> Exercise
For the entries below, state how many lines include the string "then", and write nothing besides that number.

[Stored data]
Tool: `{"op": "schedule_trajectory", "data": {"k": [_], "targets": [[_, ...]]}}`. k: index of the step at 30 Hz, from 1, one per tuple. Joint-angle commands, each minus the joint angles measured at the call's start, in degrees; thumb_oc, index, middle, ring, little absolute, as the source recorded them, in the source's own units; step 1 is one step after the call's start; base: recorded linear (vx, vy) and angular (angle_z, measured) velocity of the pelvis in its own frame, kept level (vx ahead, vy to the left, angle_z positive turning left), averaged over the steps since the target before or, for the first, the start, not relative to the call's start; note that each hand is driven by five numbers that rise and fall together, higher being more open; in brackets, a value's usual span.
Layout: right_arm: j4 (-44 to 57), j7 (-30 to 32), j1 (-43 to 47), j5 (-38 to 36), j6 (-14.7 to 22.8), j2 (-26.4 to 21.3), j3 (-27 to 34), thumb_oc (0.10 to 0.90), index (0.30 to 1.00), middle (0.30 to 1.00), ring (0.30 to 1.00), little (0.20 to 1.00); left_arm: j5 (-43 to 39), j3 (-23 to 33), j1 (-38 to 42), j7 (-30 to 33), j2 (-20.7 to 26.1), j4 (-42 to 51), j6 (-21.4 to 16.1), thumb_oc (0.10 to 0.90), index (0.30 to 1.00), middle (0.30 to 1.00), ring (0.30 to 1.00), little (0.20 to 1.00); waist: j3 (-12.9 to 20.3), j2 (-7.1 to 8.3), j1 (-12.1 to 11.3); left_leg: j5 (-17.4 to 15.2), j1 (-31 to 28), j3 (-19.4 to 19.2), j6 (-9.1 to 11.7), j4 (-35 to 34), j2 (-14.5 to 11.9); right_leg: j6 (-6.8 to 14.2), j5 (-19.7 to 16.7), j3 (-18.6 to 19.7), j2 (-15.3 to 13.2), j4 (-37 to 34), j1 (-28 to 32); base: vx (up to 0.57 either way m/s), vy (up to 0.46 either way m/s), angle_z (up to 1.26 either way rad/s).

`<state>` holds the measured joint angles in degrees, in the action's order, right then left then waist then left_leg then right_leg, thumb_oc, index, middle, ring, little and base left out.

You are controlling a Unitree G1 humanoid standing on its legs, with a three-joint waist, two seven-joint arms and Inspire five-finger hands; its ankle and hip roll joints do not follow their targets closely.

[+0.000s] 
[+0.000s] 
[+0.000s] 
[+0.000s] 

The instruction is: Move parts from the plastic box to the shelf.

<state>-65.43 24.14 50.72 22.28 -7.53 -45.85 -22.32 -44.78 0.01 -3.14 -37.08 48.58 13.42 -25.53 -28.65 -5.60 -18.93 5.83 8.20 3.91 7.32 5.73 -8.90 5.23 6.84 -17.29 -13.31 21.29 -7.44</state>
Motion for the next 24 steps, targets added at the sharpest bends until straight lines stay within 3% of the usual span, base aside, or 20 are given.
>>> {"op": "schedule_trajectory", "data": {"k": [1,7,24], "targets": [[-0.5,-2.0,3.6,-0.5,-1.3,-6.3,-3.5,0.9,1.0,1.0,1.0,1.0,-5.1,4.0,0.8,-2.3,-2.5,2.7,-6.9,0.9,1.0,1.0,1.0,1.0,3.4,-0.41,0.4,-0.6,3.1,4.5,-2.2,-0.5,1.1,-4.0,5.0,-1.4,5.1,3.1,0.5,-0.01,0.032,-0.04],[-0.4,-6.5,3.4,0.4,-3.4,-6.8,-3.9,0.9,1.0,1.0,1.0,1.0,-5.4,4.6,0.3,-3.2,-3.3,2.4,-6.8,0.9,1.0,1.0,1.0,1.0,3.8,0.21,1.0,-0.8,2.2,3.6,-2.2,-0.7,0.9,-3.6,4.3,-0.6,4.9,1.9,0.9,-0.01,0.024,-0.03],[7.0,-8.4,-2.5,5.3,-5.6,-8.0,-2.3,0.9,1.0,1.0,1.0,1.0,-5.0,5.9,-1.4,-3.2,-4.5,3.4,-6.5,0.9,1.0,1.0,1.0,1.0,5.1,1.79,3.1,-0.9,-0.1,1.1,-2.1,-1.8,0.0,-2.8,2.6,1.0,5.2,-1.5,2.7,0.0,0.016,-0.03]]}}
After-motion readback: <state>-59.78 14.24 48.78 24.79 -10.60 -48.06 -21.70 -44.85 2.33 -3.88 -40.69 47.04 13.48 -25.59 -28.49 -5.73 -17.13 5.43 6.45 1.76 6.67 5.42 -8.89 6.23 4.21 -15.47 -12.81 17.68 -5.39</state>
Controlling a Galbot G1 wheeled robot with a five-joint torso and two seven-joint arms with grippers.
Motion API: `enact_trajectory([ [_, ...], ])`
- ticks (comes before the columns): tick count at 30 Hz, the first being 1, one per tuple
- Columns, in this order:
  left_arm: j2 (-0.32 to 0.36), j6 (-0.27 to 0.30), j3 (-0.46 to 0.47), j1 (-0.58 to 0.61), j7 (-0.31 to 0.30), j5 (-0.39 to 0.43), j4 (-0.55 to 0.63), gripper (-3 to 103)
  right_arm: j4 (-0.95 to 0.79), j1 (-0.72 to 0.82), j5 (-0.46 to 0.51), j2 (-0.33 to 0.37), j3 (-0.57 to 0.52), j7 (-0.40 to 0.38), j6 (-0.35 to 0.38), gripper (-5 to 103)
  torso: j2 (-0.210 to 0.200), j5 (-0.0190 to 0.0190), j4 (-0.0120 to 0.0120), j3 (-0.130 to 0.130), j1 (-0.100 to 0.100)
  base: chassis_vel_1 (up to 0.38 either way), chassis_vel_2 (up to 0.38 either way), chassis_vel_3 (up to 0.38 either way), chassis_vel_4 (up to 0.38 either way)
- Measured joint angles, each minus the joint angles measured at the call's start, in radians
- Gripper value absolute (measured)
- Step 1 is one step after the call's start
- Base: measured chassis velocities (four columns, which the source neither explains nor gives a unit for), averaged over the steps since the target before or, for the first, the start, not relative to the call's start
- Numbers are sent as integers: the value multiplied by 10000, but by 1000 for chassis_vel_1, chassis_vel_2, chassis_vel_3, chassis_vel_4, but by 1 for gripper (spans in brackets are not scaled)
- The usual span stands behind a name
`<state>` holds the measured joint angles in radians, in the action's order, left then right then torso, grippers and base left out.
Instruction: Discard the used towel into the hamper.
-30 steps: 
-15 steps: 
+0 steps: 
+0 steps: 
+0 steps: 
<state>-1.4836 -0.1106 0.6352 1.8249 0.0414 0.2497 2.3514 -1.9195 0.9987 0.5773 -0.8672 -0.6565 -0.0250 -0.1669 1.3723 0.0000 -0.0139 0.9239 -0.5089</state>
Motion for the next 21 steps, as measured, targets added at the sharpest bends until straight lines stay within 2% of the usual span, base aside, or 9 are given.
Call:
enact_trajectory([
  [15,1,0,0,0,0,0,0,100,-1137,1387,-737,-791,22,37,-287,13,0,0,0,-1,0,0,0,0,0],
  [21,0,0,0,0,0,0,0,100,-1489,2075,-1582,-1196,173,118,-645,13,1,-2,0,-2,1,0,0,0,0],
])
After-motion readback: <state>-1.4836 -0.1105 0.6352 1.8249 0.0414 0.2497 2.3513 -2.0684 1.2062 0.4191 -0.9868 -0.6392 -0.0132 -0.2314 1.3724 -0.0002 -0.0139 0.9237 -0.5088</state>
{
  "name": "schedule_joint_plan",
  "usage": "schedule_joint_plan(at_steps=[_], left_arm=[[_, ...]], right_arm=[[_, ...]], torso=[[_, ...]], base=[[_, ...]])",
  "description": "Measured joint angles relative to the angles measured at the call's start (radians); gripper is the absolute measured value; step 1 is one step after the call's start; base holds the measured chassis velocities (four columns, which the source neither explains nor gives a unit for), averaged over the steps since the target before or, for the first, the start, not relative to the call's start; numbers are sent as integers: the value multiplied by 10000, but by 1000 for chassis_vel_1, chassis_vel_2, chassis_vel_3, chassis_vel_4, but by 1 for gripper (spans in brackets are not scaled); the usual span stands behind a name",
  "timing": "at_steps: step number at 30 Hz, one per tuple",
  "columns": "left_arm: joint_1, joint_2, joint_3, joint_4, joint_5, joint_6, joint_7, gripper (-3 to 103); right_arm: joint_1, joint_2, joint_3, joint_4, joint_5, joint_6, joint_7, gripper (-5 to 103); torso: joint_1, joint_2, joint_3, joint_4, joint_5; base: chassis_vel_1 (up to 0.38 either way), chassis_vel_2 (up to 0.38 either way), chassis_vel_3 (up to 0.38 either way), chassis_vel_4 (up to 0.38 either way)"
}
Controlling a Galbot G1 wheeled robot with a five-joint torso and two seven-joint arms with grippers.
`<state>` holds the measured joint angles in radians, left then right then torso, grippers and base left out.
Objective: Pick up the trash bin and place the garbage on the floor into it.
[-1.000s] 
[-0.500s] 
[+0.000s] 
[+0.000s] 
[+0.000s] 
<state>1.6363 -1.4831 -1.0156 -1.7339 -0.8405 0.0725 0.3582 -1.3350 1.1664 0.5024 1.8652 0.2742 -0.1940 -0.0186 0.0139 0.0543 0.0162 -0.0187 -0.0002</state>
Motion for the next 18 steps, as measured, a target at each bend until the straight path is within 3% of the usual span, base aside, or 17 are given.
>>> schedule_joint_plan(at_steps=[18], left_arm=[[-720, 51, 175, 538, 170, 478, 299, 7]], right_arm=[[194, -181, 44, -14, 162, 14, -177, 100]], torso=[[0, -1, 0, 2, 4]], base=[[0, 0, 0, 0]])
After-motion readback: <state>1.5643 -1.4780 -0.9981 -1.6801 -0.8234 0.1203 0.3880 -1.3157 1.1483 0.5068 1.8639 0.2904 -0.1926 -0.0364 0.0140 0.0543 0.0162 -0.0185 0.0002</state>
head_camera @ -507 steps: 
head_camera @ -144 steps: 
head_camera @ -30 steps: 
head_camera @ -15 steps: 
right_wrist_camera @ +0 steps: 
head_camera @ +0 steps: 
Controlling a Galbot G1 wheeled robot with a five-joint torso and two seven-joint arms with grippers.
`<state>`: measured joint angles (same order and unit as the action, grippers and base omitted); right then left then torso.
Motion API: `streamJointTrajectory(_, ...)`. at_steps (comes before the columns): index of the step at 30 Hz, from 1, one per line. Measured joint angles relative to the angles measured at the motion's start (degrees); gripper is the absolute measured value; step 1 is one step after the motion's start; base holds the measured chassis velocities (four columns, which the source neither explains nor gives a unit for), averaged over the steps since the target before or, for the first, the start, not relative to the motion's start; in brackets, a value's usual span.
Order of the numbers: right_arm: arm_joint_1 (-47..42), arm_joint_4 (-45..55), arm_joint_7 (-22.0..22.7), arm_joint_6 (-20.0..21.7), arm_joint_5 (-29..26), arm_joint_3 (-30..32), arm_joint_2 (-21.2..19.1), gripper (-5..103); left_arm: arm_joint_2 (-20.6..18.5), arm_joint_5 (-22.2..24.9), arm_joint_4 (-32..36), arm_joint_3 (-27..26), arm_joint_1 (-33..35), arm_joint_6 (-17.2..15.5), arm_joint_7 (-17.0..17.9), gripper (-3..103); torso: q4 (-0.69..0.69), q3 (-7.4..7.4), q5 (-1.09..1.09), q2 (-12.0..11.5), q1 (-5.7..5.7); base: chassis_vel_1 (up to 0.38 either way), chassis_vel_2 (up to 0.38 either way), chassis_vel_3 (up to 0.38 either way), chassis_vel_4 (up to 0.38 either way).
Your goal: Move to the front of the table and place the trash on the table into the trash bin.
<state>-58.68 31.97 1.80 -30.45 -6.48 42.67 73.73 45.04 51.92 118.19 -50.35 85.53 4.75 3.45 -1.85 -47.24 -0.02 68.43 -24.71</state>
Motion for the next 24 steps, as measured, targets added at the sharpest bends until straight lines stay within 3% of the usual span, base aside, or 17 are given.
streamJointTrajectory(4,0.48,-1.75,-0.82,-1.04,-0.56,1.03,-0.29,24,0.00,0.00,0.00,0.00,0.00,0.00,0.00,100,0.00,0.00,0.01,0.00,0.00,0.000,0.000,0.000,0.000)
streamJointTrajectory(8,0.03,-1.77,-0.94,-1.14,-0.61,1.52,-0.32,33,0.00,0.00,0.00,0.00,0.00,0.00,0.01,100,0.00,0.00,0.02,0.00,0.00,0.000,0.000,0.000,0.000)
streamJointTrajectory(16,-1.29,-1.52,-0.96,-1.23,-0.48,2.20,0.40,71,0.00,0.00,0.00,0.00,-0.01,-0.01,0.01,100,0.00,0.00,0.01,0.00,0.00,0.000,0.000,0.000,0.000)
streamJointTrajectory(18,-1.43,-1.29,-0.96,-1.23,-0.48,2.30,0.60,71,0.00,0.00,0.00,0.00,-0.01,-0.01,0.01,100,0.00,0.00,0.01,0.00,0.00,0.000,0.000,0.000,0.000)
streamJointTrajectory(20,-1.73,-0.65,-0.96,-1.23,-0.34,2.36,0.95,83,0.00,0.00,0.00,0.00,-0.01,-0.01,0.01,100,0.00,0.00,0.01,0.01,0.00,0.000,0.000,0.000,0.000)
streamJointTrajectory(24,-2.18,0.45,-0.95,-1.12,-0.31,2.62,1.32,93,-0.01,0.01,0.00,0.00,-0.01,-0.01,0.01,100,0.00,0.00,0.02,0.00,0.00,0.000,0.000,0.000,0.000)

> Answer section
4